What to do: Taking the line with "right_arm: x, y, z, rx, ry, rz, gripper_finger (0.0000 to" as the first and the line with "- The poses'" as the last, set down exactly every line in that range from the entries below, and no more.

-------- Entries shown --------

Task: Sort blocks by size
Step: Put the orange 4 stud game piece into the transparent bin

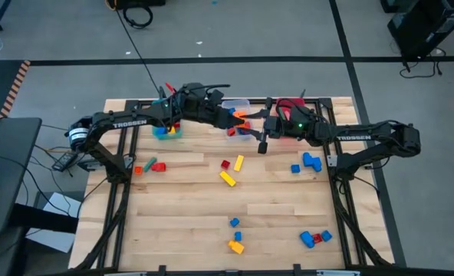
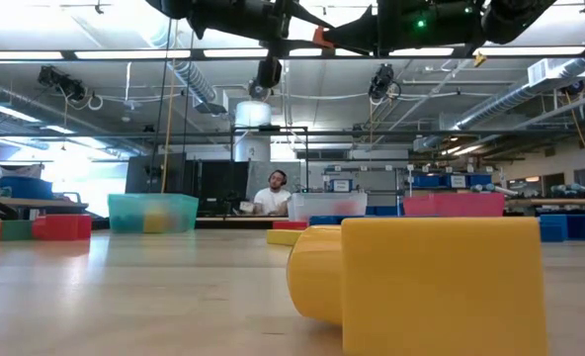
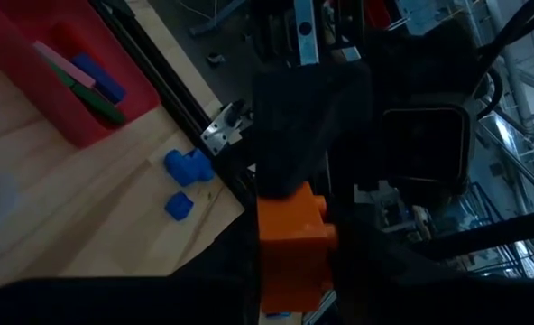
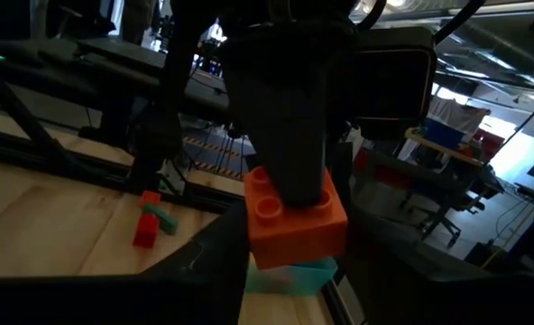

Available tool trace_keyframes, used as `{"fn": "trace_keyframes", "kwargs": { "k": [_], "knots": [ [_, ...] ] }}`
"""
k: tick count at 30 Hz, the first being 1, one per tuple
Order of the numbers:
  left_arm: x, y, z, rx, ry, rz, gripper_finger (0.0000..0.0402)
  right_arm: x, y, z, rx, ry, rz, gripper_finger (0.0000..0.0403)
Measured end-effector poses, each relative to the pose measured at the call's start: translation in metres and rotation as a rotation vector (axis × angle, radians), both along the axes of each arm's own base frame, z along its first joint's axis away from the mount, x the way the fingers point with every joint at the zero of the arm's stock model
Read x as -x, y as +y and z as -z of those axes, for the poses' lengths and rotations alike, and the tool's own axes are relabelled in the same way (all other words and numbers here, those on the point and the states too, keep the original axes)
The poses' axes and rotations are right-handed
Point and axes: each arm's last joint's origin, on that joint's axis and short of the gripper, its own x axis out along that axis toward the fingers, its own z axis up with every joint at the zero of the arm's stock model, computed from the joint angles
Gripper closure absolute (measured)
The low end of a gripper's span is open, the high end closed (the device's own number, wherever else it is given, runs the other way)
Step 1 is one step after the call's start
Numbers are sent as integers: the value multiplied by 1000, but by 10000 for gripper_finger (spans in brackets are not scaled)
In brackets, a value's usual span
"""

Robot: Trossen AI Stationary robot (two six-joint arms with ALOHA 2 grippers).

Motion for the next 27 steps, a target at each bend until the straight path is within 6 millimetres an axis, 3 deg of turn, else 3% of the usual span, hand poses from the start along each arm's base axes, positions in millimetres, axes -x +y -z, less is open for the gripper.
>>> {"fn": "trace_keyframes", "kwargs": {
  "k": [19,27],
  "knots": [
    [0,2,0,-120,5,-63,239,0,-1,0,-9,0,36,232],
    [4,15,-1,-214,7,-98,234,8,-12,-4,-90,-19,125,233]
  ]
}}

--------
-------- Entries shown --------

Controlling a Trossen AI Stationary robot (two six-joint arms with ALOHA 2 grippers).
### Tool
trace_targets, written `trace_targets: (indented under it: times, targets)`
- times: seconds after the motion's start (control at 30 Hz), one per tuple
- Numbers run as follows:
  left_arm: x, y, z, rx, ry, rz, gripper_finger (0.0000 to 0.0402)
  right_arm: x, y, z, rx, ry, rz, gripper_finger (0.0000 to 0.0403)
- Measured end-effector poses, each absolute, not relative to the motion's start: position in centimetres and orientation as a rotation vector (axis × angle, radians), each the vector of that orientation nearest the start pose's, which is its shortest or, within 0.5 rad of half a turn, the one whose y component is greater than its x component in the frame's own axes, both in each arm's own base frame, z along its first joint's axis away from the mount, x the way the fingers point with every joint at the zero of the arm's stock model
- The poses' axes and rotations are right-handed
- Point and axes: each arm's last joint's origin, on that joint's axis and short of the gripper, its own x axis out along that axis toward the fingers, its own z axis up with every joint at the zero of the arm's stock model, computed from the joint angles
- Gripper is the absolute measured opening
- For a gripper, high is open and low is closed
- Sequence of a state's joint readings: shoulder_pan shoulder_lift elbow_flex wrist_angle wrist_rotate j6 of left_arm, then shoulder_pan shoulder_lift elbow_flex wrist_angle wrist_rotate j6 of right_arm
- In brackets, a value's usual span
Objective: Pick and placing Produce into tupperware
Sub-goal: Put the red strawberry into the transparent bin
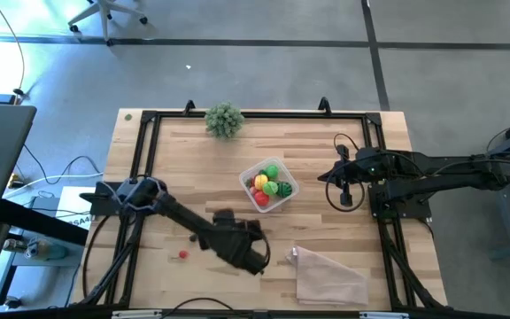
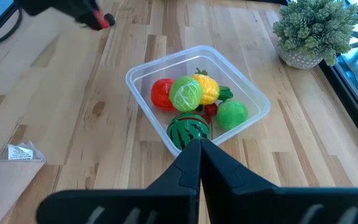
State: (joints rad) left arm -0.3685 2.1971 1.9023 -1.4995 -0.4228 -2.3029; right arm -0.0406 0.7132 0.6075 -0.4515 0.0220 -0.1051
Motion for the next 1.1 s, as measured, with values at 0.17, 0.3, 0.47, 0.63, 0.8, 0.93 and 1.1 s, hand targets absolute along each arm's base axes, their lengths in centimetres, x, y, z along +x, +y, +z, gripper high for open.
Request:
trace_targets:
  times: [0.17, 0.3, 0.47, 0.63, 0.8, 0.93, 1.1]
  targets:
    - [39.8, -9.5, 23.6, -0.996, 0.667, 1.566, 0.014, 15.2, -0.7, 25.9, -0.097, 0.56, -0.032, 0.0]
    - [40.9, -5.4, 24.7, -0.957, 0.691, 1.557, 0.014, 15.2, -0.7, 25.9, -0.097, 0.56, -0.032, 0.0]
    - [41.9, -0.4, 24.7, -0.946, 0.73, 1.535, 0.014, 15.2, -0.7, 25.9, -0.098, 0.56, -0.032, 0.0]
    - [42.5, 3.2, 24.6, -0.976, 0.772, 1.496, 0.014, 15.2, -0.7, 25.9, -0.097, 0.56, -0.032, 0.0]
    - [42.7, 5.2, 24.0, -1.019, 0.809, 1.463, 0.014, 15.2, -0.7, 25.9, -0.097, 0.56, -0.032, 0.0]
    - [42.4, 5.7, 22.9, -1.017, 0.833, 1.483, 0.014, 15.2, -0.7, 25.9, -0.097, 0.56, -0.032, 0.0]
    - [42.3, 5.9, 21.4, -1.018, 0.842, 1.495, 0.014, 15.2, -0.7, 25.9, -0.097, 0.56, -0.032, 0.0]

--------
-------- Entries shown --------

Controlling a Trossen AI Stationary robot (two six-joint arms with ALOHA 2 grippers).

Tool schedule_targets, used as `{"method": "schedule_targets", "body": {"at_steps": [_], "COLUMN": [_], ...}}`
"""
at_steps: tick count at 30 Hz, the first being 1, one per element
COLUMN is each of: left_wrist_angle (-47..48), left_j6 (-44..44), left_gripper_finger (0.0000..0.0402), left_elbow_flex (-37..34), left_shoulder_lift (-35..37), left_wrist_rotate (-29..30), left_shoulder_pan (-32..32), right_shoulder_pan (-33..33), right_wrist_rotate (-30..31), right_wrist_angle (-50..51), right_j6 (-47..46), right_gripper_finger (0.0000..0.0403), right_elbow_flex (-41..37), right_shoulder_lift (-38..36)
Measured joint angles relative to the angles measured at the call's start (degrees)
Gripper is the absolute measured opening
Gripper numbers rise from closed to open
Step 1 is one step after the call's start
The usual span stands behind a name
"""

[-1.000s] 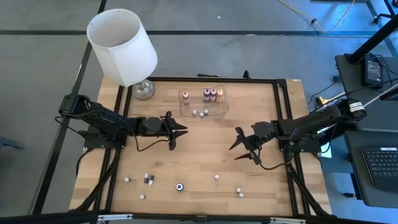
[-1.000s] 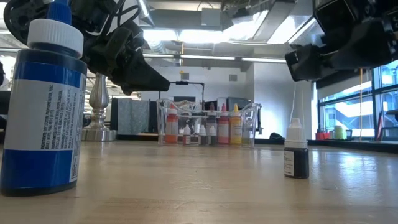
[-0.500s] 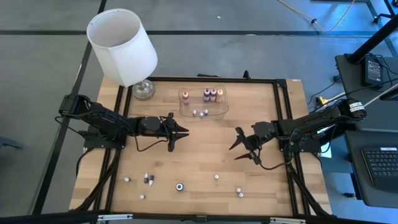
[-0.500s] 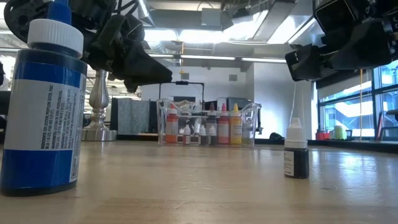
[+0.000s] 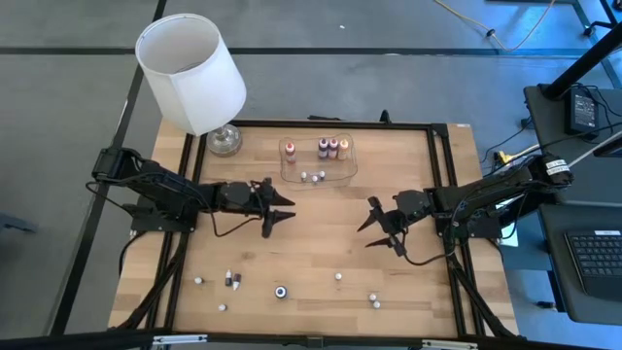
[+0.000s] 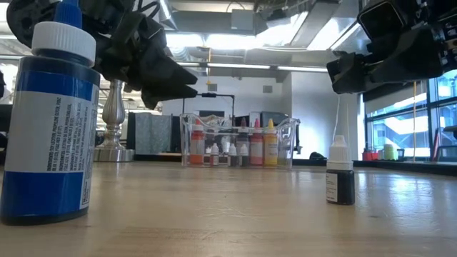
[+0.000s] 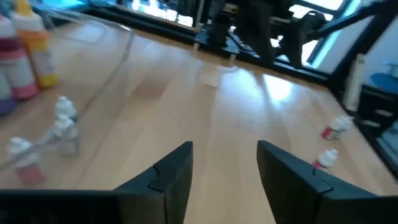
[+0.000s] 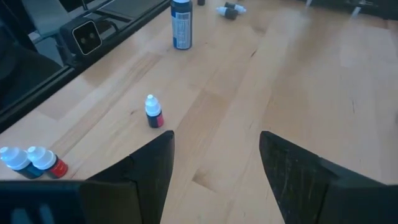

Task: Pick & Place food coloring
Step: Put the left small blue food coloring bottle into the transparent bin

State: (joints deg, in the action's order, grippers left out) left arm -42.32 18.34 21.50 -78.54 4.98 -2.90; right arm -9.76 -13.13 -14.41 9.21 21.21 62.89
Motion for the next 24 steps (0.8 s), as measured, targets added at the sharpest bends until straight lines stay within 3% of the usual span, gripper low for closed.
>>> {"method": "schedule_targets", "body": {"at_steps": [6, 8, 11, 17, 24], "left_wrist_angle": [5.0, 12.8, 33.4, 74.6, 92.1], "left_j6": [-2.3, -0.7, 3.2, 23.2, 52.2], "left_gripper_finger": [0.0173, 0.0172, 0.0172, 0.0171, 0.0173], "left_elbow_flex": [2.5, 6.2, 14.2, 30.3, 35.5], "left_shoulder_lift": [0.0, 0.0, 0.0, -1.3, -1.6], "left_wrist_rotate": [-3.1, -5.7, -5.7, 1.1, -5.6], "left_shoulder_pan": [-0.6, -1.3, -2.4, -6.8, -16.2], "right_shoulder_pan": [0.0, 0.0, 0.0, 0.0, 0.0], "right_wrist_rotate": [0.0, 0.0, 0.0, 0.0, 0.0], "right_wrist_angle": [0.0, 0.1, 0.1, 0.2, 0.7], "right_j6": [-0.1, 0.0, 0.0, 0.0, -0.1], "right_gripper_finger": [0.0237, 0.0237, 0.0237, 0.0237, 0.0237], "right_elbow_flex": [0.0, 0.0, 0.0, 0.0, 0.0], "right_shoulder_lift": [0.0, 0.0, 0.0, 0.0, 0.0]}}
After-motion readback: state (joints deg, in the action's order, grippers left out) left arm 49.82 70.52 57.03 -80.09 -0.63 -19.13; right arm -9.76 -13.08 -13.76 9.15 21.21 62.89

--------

Exercise solution:
  right_arm: x, y, z, rx, ry, rz, gripper_finger (0.0000 to 0.0403)
- Measured end-effector poses, each absolute, not relative to the motion's start: position in centimetres and orientation as a rotation vector (axis × angle, radians), each the vector of that orientation nearest the start pose's, which is its shortest or, within 0.5 rad of half a turn, the one whose y component is greater than its x component in the frame's own axes, both in each arm's own base frame, z along its first joint's axis away from the mount, x the way the fingers point with every joint at the zero of the arm's stock model
- The poses' axes and rotations are right-handed

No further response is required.